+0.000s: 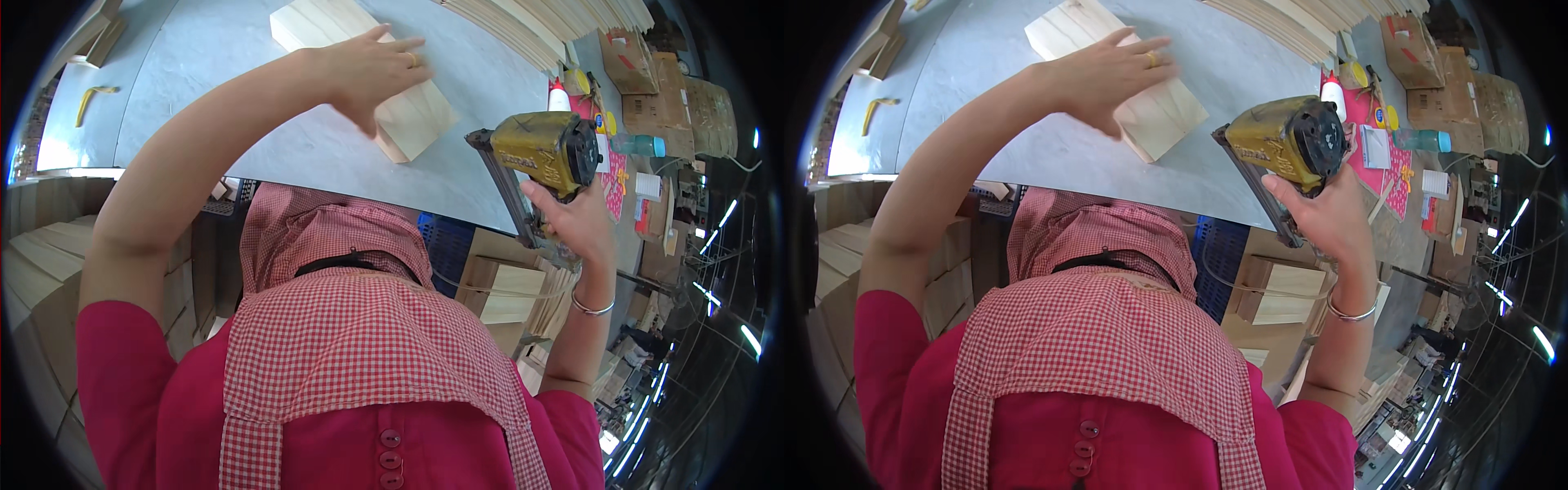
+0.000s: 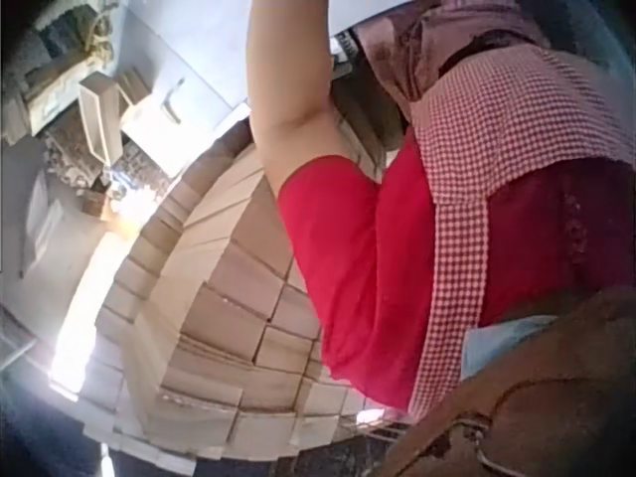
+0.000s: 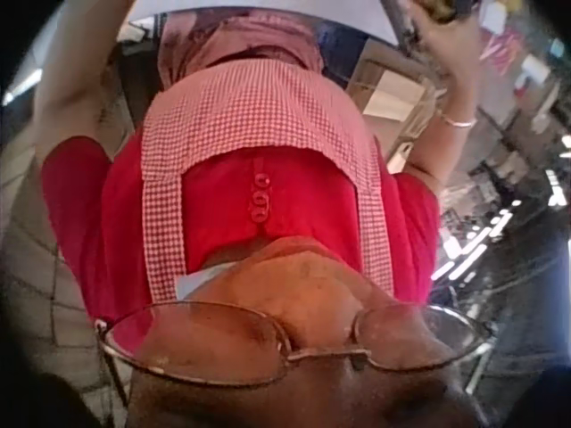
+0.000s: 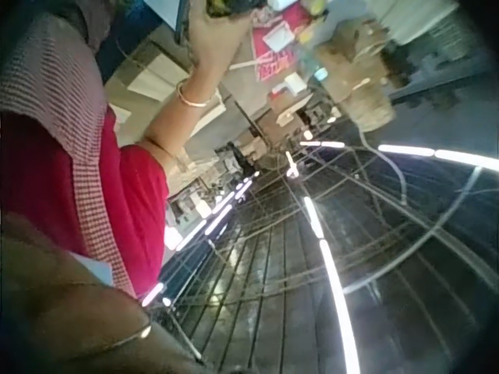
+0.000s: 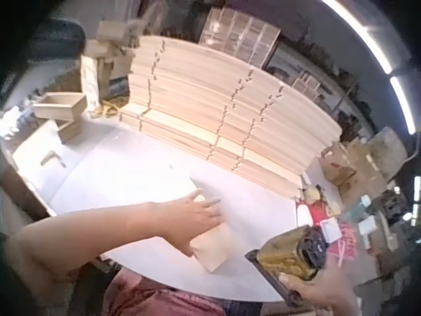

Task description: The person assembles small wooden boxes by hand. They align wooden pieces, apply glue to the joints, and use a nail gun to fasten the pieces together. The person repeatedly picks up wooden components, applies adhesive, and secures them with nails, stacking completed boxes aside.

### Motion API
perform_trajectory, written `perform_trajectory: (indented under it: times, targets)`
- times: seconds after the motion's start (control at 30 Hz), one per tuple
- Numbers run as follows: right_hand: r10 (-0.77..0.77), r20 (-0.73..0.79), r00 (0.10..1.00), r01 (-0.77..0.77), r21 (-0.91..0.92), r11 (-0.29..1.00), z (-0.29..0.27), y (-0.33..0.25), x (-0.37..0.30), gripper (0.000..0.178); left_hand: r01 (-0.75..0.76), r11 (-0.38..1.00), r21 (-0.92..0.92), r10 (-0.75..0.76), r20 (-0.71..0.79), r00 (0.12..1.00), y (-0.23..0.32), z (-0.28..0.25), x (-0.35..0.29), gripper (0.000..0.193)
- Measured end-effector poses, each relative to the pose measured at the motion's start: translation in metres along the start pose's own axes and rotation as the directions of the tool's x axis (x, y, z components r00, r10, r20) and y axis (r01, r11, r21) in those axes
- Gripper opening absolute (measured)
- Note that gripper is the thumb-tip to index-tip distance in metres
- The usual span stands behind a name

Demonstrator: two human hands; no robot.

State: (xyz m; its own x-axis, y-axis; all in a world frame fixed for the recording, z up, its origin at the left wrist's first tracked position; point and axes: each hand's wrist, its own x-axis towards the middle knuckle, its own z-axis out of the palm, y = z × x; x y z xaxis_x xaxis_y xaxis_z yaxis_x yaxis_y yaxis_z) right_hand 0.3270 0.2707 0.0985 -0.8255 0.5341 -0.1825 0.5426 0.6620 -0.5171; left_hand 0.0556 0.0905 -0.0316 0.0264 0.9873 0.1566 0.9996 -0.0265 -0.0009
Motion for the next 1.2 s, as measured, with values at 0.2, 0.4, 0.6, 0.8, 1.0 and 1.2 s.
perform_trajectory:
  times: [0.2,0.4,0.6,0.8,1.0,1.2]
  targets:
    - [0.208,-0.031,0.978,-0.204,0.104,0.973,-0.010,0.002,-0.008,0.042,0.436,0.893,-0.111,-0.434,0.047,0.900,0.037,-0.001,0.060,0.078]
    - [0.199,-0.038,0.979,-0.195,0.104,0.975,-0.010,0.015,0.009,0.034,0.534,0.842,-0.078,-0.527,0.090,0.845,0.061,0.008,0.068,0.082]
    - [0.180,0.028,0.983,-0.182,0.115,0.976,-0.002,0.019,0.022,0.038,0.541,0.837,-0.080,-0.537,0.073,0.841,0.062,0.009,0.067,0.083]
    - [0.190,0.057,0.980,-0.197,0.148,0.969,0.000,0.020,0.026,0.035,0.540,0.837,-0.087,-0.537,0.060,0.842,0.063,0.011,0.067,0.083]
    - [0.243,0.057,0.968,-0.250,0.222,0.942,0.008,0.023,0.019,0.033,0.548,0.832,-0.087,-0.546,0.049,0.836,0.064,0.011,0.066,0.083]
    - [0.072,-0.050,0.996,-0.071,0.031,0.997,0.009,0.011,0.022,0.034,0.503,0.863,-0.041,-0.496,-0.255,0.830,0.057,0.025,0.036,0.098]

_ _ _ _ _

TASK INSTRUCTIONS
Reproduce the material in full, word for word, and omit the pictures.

RESPONSE AREA
+0.000s: 
+0.000s: 
+0.000s: 
+0.000s: 
+0.000s: 

Task description: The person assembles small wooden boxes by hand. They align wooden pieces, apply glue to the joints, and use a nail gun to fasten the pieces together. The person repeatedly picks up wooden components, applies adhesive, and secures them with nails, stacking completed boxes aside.

### Motion API
perform_trajectory, written `perform_trajectory: (indented under it: times, targets)`
- times: seconds after the motion's start (control at 30 Hz), one per tuple
- Numbers run as follows: right_hand: r10 (-0.77..0.77), r20 (-0.73..0.79), r00 (0.10..1.00), r01 (-0.77..0.77), r21 (-0.91..0.92), r11 (-0.29..1.00), z (-0.29..0.27), y (-0.33..0.25), x (-0.37..0.30), gripper (0.000..0.178); left_hand: r01 (-0.75..0.76), r11 (-0.38..1.00), r21 (-0.92..0.92), r10 (-0.75..0.76), r20 (-0.71..0.79), r00 (0.12..1.00), y (-0.23..0.32), z (-0.28..0.25), x (-0.35..0.29), gripper (0.000..0.193)
- Measured end-effector poses, each relative to the pose measured at the motion's start: translation in metres along the start pose's own axes and rotation as the directions of the tool's x axis (x, y, z components r00, r10, r20) and y axis (r01, r11, r21) in those axes
- Gripper opening absolute (measured)
- Note that gripper is the thumb-tip to index-tip distance in metres
- The usual span stands behind a name

Demonstrator: two human hands; no robot.

State: (xyz m; its own x-axis, y-axis; all in a world frame fixed for the recording, z up, its origin at the left wrist's first tracked position; point and axes: each hand's wrist, its own x-axis towards the middle knuckle, its own z-axis out of the palm, y = z × x; x y z xaxis_x xaxis_y xaxis_z yaxis_x yaxis_y yaxis_z) right_hand 0.3270 0.2707 0.0985 -0.8255 0.5341 -0.1825 0.5426 0.6620 -0.5171; left_hand 0.0556 0.0905 -0.0316 0.0264 0.9873 0.1566 0.9996 -0.0265 -0.0009
Motion for the next 1.2 s, as measured, with values at 0.2, 0.4, 0.6, 0.8, 1.0 and 1.2 s.
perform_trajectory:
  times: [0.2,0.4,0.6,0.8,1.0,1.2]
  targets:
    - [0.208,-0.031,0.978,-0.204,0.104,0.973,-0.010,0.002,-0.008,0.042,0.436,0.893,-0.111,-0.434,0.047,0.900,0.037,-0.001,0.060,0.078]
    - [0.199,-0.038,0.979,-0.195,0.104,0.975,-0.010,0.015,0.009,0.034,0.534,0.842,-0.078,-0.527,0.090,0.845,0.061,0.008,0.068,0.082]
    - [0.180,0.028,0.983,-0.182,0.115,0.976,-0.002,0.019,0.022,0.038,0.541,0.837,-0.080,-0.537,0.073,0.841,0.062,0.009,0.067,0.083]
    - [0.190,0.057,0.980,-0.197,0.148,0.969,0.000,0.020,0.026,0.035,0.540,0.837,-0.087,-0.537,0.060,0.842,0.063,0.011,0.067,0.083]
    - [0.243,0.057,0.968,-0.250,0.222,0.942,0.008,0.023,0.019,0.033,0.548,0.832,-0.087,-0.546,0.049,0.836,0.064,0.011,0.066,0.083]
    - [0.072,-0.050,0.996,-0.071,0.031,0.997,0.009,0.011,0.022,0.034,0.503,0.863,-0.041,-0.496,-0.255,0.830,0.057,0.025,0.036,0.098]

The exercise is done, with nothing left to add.